* Exercise instructions: In your copy of the data, keep every word exact and include no pictures.

* Records for processing:
************
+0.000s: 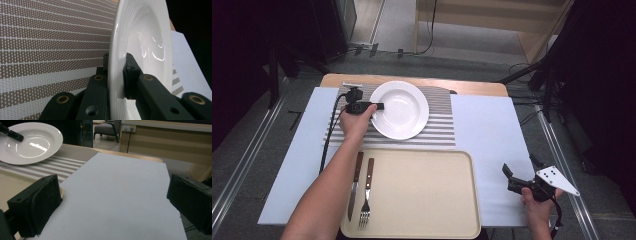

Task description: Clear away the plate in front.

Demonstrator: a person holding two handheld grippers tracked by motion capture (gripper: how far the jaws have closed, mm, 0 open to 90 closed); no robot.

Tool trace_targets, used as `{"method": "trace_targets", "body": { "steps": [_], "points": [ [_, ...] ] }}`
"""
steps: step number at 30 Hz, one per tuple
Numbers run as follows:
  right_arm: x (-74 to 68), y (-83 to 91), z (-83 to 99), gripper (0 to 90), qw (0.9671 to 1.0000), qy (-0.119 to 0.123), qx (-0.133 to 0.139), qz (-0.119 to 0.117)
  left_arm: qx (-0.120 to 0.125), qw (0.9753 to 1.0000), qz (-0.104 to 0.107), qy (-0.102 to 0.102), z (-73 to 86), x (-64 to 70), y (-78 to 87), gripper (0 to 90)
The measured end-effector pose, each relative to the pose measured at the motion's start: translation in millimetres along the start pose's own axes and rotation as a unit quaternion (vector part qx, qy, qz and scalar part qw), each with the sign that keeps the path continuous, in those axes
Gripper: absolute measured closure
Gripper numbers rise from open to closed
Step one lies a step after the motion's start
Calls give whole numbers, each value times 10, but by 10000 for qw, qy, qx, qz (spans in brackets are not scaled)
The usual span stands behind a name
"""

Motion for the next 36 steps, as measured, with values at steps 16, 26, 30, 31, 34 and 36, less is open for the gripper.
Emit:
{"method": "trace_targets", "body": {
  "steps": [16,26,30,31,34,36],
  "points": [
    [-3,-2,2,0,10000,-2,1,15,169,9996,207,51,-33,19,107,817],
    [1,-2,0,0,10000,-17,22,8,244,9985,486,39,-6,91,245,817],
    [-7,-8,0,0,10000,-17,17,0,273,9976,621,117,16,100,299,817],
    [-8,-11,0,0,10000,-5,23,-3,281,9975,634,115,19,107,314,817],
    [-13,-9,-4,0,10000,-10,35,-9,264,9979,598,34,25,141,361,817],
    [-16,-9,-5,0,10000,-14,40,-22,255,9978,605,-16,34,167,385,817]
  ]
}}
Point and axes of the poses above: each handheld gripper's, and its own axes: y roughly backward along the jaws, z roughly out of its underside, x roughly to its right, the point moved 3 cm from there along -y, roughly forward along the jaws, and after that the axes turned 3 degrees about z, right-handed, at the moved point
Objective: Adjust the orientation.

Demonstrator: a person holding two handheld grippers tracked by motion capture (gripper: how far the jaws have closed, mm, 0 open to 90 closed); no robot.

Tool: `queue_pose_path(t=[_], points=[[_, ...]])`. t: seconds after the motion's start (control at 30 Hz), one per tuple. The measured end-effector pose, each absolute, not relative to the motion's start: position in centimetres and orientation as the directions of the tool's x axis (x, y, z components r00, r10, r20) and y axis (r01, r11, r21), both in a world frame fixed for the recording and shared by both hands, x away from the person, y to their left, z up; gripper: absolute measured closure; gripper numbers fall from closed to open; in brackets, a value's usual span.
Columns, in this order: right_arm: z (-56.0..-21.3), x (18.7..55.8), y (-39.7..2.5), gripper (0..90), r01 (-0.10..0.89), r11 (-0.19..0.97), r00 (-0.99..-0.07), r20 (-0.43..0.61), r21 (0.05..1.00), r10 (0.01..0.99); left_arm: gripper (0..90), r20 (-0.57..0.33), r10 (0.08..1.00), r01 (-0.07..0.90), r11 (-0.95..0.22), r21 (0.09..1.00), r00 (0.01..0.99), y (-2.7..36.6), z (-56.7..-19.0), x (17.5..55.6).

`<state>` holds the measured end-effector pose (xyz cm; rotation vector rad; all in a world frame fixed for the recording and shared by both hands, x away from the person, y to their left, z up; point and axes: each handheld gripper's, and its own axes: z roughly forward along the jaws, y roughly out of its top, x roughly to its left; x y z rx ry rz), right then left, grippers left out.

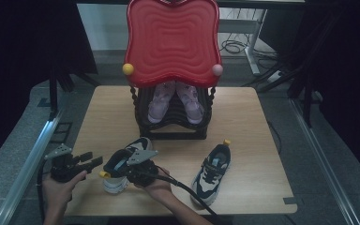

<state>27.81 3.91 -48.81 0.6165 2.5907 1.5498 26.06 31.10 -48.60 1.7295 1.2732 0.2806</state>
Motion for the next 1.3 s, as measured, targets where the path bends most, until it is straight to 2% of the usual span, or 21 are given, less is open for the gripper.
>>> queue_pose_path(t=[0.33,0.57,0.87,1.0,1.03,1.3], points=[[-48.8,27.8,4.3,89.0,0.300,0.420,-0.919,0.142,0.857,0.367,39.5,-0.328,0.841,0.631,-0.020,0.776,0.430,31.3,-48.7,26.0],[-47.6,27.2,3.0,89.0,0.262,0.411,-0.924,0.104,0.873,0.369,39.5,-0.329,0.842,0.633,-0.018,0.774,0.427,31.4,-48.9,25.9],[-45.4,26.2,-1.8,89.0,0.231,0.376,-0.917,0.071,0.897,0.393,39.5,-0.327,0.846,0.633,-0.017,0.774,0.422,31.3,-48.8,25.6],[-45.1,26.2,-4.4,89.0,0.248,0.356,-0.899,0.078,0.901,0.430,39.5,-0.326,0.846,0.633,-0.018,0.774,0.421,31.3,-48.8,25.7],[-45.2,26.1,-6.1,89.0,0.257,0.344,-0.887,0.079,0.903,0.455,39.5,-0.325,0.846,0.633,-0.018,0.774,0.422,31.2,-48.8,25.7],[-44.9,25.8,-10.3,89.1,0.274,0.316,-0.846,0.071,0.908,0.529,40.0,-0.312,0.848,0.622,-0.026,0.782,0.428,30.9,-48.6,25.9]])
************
* Solution to the exercise:
+0.000s: 

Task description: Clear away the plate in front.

Demonstrator: a person holding two handheld grippers tracked by motion capture (gripper: how far the jaws have closed, mm, 0 open to 90 closed); no robot.

Tool trace_targets, used as `{"method": "trace_targets", "body": { "steps": [_], "points": [ [_, ...] ] }}`
"""
steps: step number at 30 Hz, one per tuple
Numbers run as follows:
  right_arm: x (-74 to 68), y (-83 to 91), z (-83 to 99), gripper (0 to 90), qw (0.9671 to 1.0000), qy (-0.119 to 0.123), qx (-0.133 to 0.139), qz (-0.119 to 0.117)
  left_arm: qx (-0.120 to 0.125), qw (0.9753 to 1.0000), qz (-0.104 to 0.107), qy (-0.102 to 0.102), z (-73 to 86), x (-64 to 70), y (-78 to 87), gripper (0 to 90)
The measured end-effector pose, each relative to the pose measured at the motion's start: translation in millimetres along the start pose's own axes and rotation as a unit quaternion (vector part qx, qy, qz and scalar part qw), each with the sign that keeps the path continuous, in those axes
Gripper: absolute measured closure
Gripper numbers rise from open to closed
Step one lies a step after the motion's start
Calls give whole numbers, each value times 10, but by 10000 for qw, qy, qx, qz (spans in brackets are not scaled)
The usual span stands behind a name
"""

Motion for the next 36 steps, as measured, with values at steps 16, 26, 30, 31, 34 and 36, less is open for the gripper.
Emit:
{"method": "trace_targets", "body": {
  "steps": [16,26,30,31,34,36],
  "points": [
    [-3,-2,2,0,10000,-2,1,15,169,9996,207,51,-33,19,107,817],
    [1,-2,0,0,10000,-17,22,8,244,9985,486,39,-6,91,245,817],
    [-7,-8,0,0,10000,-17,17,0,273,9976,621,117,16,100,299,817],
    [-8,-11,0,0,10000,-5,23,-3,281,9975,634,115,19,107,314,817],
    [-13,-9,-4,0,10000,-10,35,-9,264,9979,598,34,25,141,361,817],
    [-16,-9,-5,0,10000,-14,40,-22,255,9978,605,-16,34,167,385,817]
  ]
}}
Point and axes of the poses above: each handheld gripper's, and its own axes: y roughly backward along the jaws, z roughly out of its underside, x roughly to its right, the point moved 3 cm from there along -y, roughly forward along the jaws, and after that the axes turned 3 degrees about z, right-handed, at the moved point
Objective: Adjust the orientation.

Demonstrator: a person holding two handheld grippers tracked by motion capture (gripper: how far the jaws have closed, mm, 0 open to 90 closed); no robot.

Tool: `queue_pose_path(t=[_], points=[[_, ...]])`. t: seconds after the motion's start (control at 30 Hz), one per tuple. The measured end-effector pose, each absolute, not relative to the motion's start: position in centimetres and orientation as the directions of the tool's x axis (x, y, z components r00, r10, r20) and y axis (r01, r11, r21), both in a world frame fixed for the recording and shared by both hands, x away from the person, y to their left, z up; gripper: absolute measured closure; gripper numbers fall from closed to open; in brackets, a value's usual span.
Columns, in this order: right_arm: z (-56.0..-21.3), x (18.7..55.8), y (-39.7..2.5), gripper (0..90), r01 (-0.10..0.89), r11 (-0.19..0.97), r00 (-0.99..-0.07), r20 (-0.43..0.61), r21 (0.05..1.00), r10 (0.01..0.99); left_arm: gripper (0..90), r20 (-0.57..0.33), r10 (0.08..1.00), r01 (-0.07..0.90), r11 (-0.95..0.22), r21 (0.09..1.00), r00 (0.01..0.99), y (-2.7..36.6), z (-56.7..-19.0), x (17.5..55.6).

`<state>` holds the measured end-effector pose (xyz cm; rotation vector rad; all in a world frame fixed for the recording and shared by both hands, x away from the person, y to their left, z up; point and axes: each handheld gripper's, and its own axes: z roughly forward along the jaws, y roughly out of its top, x roughly to its left; x y z rx ry rz), right then left, grippers left out.


<state>27.81 3.91 -48.81 0.6165 2.5907 1.5498 26.06 31.10 -48.60 1.7295 1.2732 0.2806</state>
Motion for the next 1.3 s, as measured, targets where the path bends most, until it is straight to 2% of the usual span, or 21 are given, less is open for the gripper.
>>> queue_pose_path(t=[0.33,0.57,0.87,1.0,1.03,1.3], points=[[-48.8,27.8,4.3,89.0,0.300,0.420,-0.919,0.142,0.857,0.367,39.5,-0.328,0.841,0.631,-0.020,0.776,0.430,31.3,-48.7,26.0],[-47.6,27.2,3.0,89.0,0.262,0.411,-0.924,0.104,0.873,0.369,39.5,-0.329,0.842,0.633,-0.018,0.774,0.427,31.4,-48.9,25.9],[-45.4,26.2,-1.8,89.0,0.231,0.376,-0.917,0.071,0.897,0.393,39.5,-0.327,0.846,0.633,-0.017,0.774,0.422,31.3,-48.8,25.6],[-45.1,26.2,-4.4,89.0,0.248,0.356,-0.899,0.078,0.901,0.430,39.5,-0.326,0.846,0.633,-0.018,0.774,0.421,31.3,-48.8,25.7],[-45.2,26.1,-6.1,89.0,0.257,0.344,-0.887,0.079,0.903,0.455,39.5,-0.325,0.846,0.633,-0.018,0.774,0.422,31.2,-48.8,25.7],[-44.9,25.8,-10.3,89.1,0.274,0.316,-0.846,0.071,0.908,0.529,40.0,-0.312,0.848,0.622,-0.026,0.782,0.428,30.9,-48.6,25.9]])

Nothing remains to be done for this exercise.